[RFC] [PATCH 12/9] lazy lru add vie per cpu vector for memcg.

From: KAMEZAWA Hiroyuki
Date: Tue Sep 16 2008 - 08:18:58 EST


Delaying add_to_lru() and do it by batch.

For delaying, PCG_LRU flag is added. If PCG_LRU is set, page is on
LRU and unchage() have to call remove from lru. If not, the page is
not added to LRU.

For avoid race, all flags are modified under lock_page_cgroup().

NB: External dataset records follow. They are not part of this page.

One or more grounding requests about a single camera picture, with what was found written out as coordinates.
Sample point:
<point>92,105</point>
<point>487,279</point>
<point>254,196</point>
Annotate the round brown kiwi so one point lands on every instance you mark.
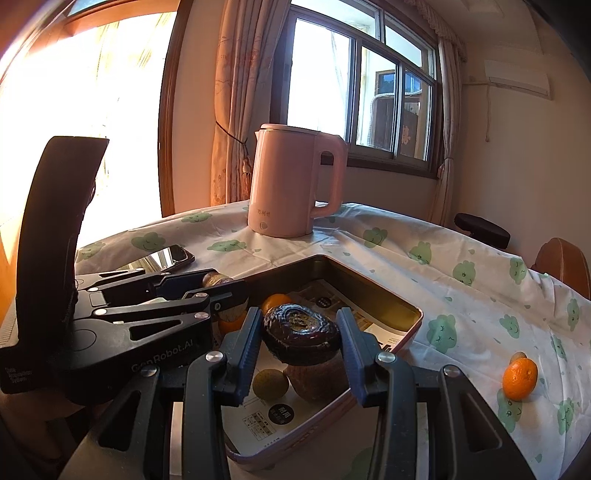
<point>270,383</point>

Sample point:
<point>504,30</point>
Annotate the white air conditioner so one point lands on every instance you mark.
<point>517,81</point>

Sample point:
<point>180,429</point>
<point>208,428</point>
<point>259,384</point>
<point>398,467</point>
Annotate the small orange mandarin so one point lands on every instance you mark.
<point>275,303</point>

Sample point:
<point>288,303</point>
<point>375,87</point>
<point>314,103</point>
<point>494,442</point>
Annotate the black smartphone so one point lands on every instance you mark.
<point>161,258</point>

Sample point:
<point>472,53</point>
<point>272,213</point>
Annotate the wooden framed glass door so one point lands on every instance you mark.
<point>92,92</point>

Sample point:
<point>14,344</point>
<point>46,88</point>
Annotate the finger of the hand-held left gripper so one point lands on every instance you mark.
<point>175,284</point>
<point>221,297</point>

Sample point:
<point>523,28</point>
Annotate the pink electric kettle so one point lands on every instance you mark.
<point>286,184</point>

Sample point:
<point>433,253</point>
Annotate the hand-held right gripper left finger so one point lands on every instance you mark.
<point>249,350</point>

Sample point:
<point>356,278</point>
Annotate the pink tin box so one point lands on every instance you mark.
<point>369,295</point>

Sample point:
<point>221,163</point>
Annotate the black chair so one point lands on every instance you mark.
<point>482,230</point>

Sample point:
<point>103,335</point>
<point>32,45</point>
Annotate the large orange mandarin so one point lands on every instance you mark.
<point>519,378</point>

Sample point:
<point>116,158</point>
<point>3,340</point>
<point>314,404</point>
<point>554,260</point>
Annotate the beige patterned curtain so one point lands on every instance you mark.
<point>450,115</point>
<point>240,92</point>

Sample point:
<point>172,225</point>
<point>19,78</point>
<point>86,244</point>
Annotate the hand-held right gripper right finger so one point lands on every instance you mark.
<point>348,355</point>

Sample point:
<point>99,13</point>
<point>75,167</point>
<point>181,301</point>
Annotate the printed paper leaflet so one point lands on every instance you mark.
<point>263,415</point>

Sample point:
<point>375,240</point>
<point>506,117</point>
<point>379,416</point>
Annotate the sliding glass window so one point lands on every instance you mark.
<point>360,83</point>

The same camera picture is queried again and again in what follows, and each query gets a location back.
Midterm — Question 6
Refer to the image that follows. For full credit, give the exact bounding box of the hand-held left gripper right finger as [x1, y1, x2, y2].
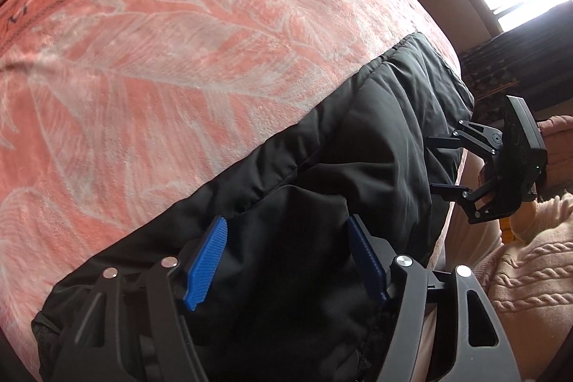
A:
[347, 214, 522, 382]

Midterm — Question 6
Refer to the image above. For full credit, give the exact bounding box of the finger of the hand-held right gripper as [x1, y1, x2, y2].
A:
[430, 174, 524, 226]
[427, 120, 506, 155]

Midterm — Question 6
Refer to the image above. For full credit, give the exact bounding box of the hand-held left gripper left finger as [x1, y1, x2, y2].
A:
[33, 216, 229, 382]

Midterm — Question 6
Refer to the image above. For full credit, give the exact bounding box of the black puffy jacket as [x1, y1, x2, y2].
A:
[31, 32, 475, 382]

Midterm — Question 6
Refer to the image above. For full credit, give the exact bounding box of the person's right forearm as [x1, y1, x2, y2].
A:
[508, 192, 573, 251]

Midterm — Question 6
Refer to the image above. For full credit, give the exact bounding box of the person's right hand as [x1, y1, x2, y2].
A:
[478, 162, 499, 191]

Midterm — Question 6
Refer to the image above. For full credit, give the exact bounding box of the dark patterned curtain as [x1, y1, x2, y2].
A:
[461, 6, 573, 119]

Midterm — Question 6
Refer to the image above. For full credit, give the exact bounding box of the pink leaf-print blanket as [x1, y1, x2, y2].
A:
[0, 0, 466, 338]

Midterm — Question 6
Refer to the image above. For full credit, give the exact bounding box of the pink cable-knit sweater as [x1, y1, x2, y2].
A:
[487, 116, 573, 382]

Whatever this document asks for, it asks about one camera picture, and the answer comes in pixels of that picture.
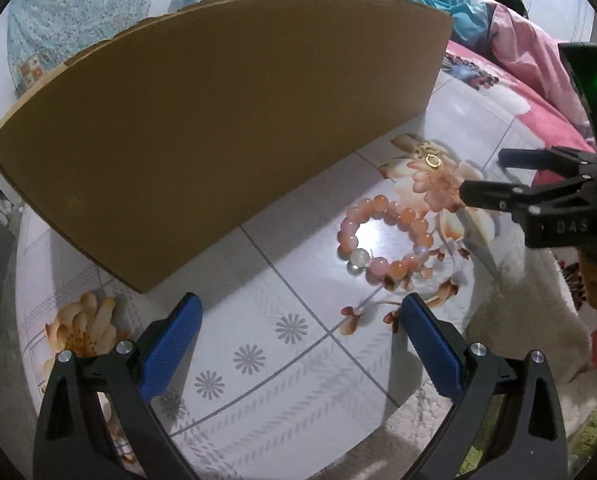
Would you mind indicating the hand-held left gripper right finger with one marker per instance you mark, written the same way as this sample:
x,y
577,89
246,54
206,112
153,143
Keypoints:
x,y
431,345

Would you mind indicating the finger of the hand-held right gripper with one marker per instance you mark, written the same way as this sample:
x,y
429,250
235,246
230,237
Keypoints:
x,y
493,194
533,157

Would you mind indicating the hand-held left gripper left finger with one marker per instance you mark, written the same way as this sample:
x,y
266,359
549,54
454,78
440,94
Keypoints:
x,y
171,345

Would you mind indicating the small gold earring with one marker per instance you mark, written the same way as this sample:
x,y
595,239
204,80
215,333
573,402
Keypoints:
x,y
427,160
422,148

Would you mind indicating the brown cardboard box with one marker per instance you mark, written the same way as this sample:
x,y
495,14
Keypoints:
x,y
203,135

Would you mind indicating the person's right hand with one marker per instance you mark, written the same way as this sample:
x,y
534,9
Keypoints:
x,y
593,280

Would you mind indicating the white fluffy rug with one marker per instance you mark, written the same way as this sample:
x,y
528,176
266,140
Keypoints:
x,y
523,310

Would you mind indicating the pink blanket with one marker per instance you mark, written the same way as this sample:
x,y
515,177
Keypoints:
x,y
533,50

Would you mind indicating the floral tablecloth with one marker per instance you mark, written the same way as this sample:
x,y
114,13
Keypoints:
x,y
303,360

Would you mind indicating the blue blanket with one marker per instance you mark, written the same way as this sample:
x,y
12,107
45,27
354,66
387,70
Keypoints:
x,y
458,5

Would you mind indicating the green mat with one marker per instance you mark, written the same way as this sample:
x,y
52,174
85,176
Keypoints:
x,y
583,425

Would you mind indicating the teal patterned cloth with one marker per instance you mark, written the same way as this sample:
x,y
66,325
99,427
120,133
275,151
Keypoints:
x,y
78,20

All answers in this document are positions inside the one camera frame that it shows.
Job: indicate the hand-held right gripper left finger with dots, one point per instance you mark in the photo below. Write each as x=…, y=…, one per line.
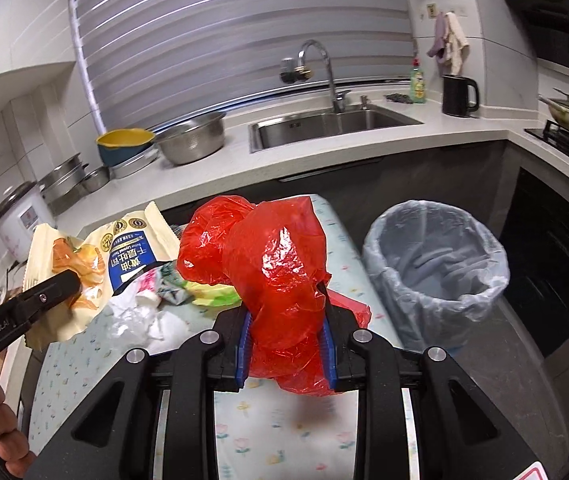
x=244, y=355

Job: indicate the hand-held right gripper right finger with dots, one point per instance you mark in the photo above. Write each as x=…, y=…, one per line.
x=328, y=360

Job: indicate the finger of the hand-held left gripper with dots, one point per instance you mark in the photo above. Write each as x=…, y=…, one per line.
x=54, y=295

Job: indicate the yellow snack packet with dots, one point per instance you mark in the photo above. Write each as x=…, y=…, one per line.
x=47, y=247

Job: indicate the red plastic bag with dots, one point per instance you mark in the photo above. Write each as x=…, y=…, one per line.
x=274, y=270

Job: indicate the pink paper cup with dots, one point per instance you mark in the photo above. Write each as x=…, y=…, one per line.
x=148, y=292

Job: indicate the plastic-lined trash bin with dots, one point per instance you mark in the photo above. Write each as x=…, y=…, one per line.
x=434, y=280

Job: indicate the person's left hand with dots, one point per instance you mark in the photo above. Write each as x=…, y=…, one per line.
x=7, y=435

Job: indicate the green wrapper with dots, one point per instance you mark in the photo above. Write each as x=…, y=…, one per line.
x=209, y=296

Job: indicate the crumpled white tissue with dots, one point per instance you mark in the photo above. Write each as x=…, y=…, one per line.
x=174, y=330

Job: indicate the white rice cooker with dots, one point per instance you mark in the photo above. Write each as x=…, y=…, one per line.
x=19, y=220

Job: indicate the blue and cream food packet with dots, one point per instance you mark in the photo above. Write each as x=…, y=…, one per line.
x=134, y=260

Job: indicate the floral tablecloth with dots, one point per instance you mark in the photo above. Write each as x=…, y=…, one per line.
x=274, y=440

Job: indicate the stack of steel pots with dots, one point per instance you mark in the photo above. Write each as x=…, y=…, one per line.
x=62, y=180

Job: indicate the small steel bowl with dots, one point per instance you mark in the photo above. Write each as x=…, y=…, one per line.
x=95, y=180

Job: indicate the stainless steel tray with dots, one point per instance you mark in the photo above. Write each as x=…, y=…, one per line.
x=137, y=165

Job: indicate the yellow plastic bowl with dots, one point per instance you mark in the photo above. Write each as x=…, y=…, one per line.
x=124, y=137

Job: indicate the stainless steel colander bowl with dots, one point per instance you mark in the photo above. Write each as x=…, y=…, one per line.
x=189, y=142

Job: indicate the grey kitchen cabinet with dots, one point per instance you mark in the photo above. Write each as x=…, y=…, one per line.
x=414, y=170

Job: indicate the stainless steel sink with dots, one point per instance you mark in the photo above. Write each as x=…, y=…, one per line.
x=334, y=125

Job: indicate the black built-in oven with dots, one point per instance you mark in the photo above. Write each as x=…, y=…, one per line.
x=554, y=260

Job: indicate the sink soap dispenser pump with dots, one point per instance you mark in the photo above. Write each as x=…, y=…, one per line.
x=364, y=101

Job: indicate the dark scouring pad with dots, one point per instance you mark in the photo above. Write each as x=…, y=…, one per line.
x=397, y=98

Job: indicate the chrome faucet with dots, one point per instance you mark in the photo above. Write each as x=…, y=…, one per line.
x=332, y=80

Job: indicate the faucet water filter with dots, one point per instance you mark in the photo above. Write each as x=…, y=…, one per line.
x=294, y=74

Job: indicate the green dish soap bottle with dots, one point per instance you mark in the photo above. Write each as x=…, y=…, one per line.
x=418, y=87

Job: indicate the black electric kettle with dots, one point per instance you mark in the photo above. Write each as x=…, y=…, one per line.
x=457, y=97

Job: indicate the grey striped window blind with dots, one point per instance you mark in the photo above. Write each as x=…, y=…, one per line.
x=214, y=20

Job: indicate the purple hanging cloth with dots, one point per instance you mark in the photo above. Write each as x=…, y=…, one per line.
x=438, y=40

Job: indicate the cream hanging cloth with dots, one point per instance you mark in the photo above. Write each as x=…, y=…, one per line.
x=458, y=42

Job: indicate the wall hook plate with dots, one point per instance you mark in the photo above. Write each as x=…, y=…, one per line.
x=431, y=10

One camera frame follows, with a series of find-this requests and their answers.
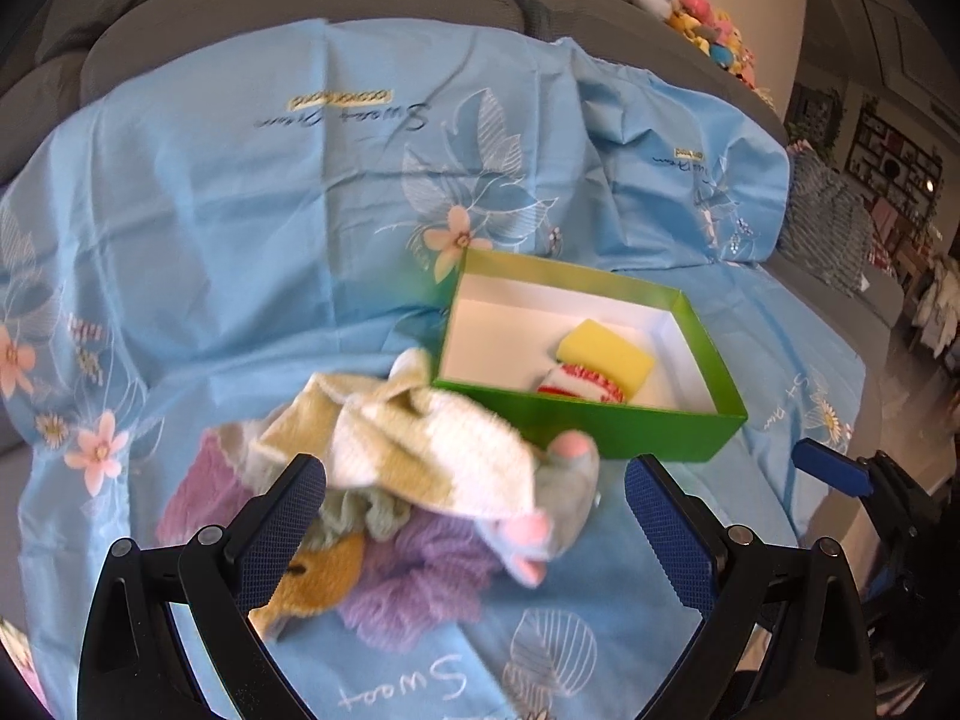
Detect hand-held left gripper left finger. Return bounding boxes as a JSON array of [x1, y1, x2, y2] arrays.
[[77, 454, 327, 720]]

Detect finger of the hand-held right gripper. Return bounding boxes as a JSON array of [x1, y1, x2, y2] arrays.
[[793, 438, 946, 541]]

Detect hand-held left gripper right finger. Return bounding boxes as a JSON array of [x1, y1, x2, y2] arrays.
[[624, 454, 878, 720]]

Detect yellow spotted plush toy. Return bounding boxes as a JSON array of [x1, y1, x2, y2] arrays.
[[247, 536, 368, 642]]

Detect grey plush mouse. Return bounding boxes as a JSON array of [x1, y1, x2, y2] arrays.
[[480, 431, 601, 587]]

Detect green cardboard box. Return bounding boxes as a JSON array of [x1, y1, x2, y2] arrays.
[[433, 246, 749, 462]]

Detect white and yellow towel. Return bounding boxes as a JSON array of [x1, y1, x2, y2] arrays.
[[251, 349, 537, 518]]

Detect pink towel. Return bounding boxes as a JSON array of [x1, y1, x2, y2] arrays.
[[156, 439, 263, 548]]

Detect green fuzzy cloth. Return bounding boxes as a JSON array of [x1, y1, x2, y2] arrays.
[[315, 487, 413, 545]]

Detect purple knit cloth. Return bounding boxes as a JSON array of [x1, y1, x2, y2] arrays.
[[337, 510, 511, 650]]

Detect red white striped sock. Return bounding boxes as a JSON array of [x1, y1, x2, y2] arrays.
[[536, 364, 627, 406]]

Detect white fabric heap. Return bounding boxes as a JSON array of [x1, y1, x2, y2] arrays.
[[911, 255, 960, 361]]

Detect yellow sponge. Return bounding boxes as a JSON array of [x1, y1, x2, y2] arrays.
[[556, 320, 655, 398]]

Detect grey checked cushion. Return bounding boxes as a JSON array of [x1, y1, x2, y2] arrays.
[[776, 146, 875, 297]]

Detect blue floral printed sheet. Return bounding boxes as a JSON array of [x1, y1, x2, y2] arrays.
[[0, 15, 871, 720]]

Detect pile of colourful plush toys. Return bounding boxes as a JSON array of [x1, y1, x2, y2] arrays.
[[619, 0, 758, 87]]

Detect dark wall shelf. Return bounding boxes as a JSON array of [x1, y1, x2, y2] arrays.
[[847, 109, 942, 200]]

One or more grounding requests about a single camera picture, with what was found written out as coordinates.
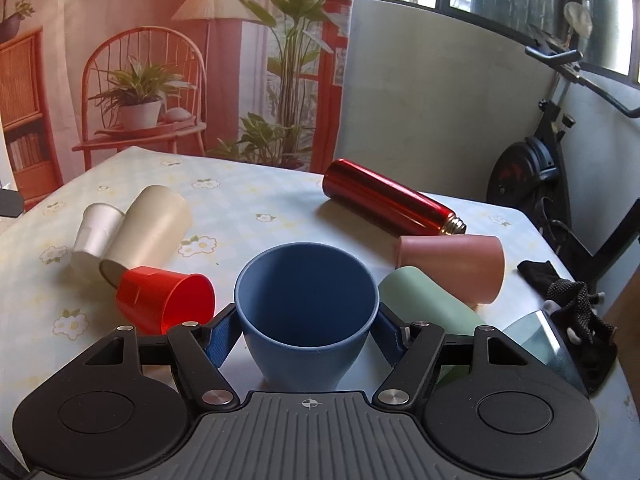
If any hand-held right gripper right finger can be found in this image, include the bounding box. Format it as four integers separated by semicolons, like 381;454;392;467
371;304;526;404

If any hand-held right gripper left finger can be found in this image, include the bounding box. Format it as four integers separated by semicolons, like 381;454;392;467
84;303;242;407

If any blue cup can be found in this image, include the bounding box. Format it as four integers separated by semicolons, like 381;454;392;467
234;242;381;392

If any green cup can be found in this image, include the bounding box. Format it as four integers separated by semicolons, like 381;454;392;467
377;266;487;390

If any red plastic cup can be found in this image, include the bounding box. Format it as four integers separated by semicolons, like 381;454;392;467
116;266;216;335

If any pink cup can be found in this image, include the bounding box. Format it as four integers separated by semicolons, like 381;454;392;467
397;234;506;306

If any beige cup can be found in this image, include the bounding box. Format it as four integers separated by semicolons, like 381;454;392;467
98;185;193;286

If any white plastic cup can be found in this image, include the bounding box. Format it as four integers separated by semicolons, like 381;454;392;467
70;203;126;284

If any red metal bottle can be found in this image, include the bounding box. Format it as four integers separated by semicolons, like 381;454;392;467
322;158;467;236

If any silver metal object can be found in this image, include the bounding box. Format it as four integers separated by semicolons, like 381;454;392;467
501;310;583;383

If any black glove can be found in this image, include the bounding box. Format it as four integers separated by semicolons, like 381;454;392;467
517;260;618;394

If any black exercise bike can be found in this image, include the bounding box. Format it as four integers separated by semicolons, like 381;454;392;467
486;2;640;291

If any printed backdrop cloth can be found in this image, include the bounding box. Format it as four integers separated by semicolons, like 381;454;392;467
0;0;357;211

Lazy-add logic reuses Lazy-free's one.

Signed-off-by: KAMEZAWA Hiroyuki <kamezawa.hiroyu@xxxxxxxxxxxxxx>

---
include/linux/page_cgroup.h | 4 +
mm/memcontrol.c | 91 ++++++++++++++++++++++++++++++++++++++------
2 files changed, 84 insertions(+), 11 deletions(-)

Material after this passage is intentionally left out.